Environmental, social, and governance, or ESG, is becoming a top priority for investors, stakeholders and consumers as a tool to evaluate a company’s practices and risks. Though issues like climate change have been popular in the past, today, social issues are becoming increasingly prominent.
Several social factors can impact a company’s financial performance and reputation, ranging from short- to long-term challenges. Showing a preference for companies that pay attention to these social issues—both from consumers and investors—can increase profits and corporate responsibility.
Understanding the “S” in ESG
The S in ESG is determined by a company’s strengths and weaknesses in dealing with social trends, labor, and politics, but also how a company interacts with people around them (consumers, suppliers, employees, communities).
The following five areas are commonly addressed by the S:
The people that impact your business should be treated well. For example, the way a business treats employees impacts retention and productivity. A company’s relationships with customers and suppliers can also have a direct financial benefit.
Community Relations and Human Rights
Community relations pertain to how your company benefits or harms the surrounding community, including environmental factors, but also putting money back into the community by hiring within surrounding areas, philanthropy, and local sourcing. Human rights is essential, and ESG strategies should look for human rights violations throughout the supply chain.
Workplace Health and Safety
Environment, Health and Safety (EHS) management is crucial in evaluating the “S.” EHS is concerned with the health and safety of workers and their surroundings and failing to do so can damage a company’s reputation with the public. Measurements can include workers’ compensation claims, workplace accidents, policies around Personal Protective Equipment (PPE), and other health and safety concerns specific to your industry.
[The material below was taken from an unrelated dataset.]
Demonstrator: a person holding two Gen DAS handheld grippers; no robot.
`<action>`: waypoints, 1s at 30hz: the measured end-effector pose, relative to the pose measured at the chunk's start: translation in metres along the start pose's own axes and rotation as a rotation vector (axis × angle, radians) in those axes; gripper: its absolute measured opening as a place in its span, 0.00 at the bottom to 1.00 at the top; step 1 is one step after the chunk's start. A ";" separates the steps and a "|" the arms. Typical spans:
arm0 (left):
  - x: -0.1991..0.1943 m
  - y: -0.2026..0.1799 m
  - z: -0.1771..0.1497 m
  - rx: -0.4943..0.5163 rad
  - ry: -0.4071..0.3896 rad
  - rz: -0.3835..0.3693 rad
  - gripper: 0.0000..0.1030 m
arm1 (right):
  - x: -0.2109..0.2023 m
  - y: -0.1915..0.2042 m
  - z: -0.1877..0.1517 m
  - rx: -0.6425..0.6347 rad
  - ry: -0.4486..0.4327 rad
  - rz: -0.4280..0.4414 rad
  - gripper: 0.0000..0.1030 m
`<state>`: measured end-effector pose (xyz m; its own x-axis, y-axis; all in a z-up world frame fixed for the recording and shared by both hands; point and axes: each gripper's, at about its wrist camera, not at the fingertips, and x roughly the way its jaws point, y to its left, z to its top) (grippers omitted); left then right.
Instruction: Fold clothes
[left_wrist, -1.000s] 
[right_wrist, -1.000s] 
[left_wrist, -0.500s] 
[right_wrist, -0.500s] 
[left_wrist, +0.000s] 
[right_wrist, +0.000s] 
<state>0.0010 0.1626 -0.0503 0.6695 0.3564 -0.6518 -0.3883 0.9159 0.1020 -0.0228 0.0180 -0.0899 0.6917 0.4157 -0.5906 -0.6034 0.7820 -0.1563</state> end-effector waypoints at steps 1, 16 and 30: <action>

Diversity, Equity, and Inclusion
Diversity, equity, and inclusion directly impact the profitability of a business and its employees wellbeing. Diversity stimulates creativity and can increase productivity while also appeasing to many in the public who wish to see a more diverse workforce. Businesses should implement meaningful diversity goals and strategies throughout their organization.
Both investors and consumers will want to understand where your company intersects with political parties, leaders, and legislation, and evaluate the political risks your company may face in the future. Consumers also tend to put their money in companies with similar political values.
Why the S matters
Just as with the other letters in ESG, the “S” serves as criteria for investors and gives them greater confidence that your company won’t fall prey to risks. Investors and consumers what to support a company they feel good about and that makes a positive impact.
Additionally, the market tends to reward companies that minimize their exposure to social issues—selling controversial products, relying upon materials from geopolitical hot spots, using an inhumane labor force, or even backing certain political agendas can hurt profits and increase volatility.